■ Recorded data
....................

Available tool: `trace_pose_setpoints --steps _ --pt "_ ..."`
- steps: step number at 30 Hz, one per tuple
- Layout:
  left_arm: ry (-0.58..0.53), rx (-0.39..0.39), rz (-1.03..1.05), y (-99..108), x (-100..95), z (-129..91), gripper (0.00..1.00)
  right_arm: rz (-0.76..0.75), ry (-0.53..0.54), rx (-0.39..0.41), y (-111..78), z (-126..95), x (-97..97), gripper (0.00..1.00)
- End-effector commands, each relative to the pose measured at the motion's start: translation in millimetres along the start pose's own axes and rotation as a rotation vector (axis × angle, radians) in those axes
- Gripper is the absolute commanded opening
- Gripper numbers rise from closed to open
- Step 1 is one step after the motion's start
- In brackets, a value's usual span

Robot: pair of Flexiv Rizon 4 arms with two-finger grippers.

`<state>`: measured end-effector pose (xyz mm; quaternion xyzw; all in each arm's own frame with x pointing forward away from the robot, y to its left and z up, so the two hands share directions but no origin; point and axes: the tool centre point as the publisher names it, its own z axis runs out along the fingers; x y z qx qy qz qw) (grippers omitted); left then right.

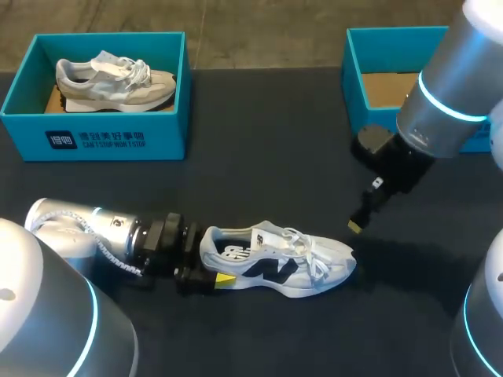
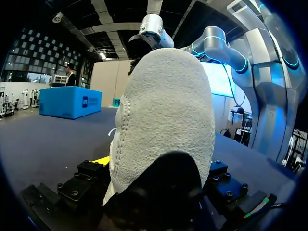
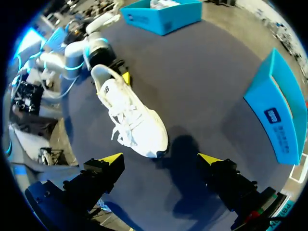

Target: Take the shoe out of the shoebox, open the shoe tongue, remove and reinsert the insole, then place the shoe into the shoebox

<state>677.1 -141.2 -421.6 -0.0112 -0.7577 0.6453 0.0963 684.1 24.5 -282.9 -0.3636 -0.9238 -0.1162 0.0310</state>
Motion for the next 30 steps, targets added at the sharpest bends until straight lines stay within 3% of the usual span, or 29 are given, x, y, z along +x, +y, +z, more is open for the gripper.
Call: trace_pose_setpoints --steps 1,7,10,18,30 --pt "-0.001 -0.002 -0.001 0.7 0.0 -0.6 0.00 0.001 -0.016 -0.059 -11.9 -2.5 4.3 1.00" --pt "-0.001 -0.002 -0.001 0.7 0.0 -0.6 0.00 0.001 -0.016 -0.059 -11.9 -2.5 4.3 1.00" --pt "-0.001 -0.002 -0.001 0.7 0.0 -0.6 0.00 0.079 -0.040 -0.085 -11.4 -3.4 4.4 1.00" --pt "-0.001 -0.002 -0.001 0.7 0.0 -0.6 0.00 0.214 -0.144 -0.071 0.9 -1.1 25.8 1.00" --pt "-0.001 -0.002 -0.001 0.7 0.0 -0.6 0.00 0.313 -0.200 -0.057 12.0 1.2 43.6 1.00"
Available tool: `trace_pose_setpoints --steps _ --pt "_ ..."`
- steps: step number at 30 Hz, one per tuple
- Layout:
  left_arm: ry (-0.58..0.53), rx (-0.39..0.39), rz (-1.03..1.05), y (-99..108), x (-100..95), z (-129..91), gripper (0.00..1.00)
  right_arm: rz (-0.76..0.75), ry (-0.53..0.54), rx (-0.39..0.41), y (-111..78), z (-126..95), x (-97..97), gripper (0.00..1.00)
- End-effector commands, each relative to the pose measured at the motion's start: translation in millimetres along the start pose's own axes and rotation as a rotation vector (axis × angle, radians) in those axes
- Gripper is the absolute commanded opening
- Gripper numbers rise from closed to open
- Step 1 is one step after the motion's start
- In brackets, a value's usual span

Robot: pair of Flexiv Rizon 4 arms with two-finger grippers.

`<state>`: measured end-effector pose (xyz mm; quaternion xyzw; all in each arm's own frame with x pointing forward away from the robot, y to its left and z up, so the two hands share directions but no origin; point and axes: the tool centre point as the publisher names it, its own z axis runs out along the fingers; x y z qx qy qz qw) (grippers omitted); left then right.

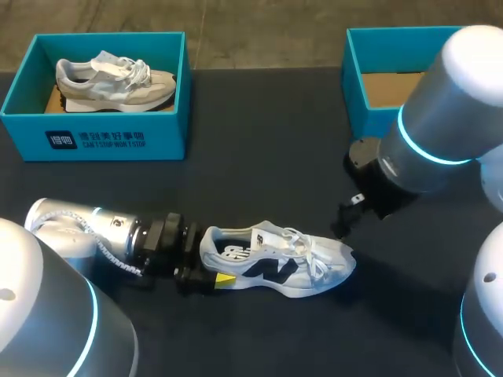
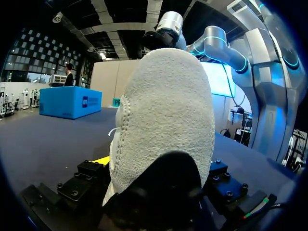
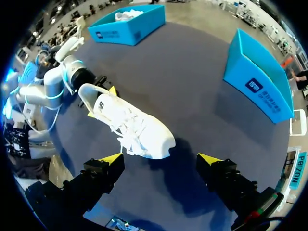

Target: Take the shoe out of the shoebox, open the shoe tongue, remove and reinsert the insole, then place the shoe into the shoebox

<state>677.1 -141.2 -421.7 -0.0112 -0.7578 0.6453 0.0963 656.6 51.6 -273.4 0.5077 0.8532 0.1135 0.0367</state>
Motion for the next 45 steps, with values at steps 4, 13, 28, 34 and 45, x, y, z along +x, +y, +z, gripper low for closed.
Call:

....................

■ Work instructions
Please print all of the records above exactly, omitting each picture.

■ Result for this exercise
Available tool: `trace_pose_setpoints --steps _ --pt "_ ..."`
- steps: step number at 30 Hz, one per tuple
- Layout:
  left_arm: ry (-0.58..0.53), rx (-0.39..0.39), rz (-1.03..1.05), y (-99..108), x (-100..95), z (-129..91), gripper (0.00..1.00)
  right_arm: rz (-0.76..0.75), ry (-0.53..0.54), rx (-0.39..0.41), y (-111..78), z (-126..95), x (-97..97), gripper (0.00..1.00)
- End-effector commands, each relative to the pose measured at the motion's start: translation in millimetres along the start pose's own axes and rotation as a rotation vector (axis × angle, radians) in those axes
- Gripper is the absolute commanded opening
- Gripper numbers rise from closed to open
- Step 1 is one step after the motion's start
- In brackets, a value's usual span

Robot: pair of Flexiv Rizon 4 arms with two-finger grippers.

`<state>`: measured end-effector pose (xyz mm; quaternion xyzw; all in each arm's own frame with x pointing forward away from the robot, y to its left and z up, so the two hands share directions but no origin; point and axes: the tool centre point as the publisher names it, its own z axis runs out along the fingers; x y z qx qy qz qw) (grippers omitted); left then right.


Target: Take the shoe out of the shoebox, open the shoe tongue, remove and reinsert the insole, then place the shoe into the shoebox

<state>677.1 -141.2 -421.6 -0.0112 -0.7577 0.6453 0.0963 684.1 24.5 -282.9 -0.3636 -0.9238 -0.1162 0.0310</state>
Motion for the next 30 steps, targets added at the sharpest bends until straight lines stay within 3% of the usual span, or 29 are given, x, y, z along +x, +y, +z, more is open for the gripper.
Call: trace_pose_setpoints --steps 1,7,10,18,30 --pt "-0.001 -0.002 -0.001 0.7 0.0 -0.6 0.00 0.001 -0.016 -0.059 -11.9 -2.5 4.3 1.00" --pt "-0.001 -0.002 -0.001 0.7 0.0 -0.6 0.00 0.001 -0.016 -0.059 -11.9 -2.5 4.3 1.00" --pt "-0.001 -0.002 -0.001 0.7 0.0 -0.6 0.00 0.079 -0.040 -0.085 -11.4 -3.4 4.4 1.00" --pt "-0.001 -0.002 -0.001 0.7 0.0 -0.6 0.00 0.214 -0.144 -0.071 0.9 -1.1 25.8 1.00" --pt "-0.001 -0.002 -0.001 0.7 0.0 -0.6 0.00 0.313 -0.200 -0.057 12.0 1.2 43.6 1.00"
Available tool: `trace_pose_setpoints --steps _ --pt "_ ..."`
- steps: step number at 30 Hz, one per tuple
- Layout:
  left_arm: ry (-0.58..0.53), rx (-0.39..0.39), rz (-1.03..1.05), y (-99..108), x (-100..95), z (-129..91), gripper (0.00..1.00)
  right_arm: rz (-0.76..0.75), ry (-0.53..0.54), rx (-0.39..0.41), y (-111..78), z (-126..95), x (-97..97), gripper (0.00..1.00)
- End-effector commands, each relative to the pose measured at the motion's start: translation in millimetres along the start pose's own axes and rotation as a rotation vector (axis × angle, radians) in those axes
- Gripper is the absolute commanded opening
- Gripper numbers rise from closed to open
- Step 1 is one step after the motion's start
- In brackets, a value's usual span

Robot: pair of Flexiv Rizon 4 arms with two-finger grippers.

`<state>`: measured end-effector pose (xyz mm; quaternion xyzw; all in each arm's own frame with x pointing forward away from the robot, y to its left and z up, so the two hands share directions but no origin; point and axes: the tool centre point as the publisher names it, its own z axis runs out along the fingers; x y z qx qy qz qw) (grippers omitted); left then right.


Target: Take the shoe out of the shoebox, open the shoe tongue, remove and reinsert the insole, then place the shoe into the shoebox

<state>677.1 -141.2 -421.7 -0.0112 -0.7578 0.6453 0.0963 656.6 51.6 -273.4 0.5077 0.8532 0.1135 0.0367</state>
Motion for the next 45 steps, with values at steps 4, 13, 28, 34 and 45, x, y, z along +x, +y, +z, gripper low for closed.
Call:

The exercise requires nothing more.